WHAT THE EXERCISE ASKS:
When the word "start" shows up in a line of the data below, copy that whole line.

DATASET SECTION:

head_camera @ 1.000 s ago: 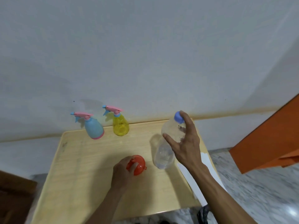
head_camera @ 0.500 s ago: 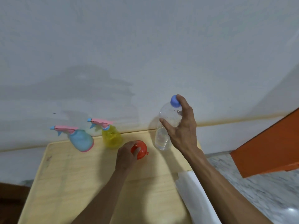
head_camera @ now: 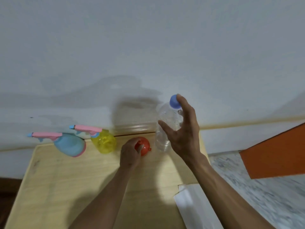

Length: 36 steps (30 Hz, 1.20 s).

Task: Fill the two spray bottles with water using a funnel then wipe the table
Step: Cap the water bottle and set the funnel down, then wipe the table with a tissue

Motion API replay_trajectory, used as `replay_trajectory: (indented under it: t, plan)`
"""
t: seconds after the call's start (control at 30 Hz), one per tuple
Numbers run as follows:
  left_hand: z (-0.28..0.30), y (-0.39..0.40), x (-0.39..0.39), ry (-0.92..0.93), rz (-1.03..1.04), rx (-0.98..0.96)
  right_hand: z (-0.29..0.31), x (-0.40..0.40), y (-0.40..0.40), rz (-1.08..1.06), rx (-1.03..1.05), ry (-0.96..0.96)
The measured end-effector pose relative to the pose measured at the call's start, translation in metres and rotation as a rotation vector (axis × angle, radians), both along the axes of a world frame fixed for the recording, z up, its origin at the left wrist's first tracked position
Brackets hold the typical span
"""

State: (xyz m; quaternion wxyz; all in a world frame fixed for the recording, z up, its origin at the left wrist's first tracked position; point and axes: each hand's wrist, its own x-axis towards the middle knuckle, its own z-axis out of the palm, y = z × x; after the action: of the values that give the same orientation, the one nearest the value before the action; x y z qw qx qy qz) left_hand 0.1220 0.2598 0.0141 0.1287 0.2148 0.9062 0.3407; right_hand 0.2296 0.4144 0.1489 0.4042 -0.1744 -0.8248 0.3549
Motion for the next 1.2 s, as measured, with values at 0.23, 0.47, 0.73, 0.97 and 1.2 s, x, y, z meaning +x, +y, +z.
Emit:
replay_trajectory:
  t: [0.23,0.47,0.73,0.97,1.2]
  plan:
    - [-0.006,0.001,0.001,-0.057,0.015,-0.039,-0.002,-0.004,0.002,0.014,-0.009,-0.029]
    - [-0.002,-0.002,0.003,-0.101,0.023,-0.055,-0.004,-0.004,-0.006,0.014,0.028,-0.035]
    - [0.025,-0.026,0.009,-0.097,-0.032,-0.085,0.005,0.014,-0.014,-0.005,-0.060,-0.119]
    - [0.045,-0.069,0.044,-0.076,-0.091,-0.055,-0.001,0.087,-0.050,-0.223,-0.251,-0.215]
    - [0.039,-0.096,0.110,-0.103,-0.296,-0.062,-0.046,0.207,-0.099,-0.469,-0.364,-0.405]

TASK RESULT:
t: seconds after the call's start (control at 30 Hz), one per tuple
The measured end-effector pose relative to the pose measured at the call's start, translation in metres and rotation as a rotation vector (axis × angle, radians), both along the axes of a world frame fixed for the recording, z up, its origin at the left wrist's first tracked position

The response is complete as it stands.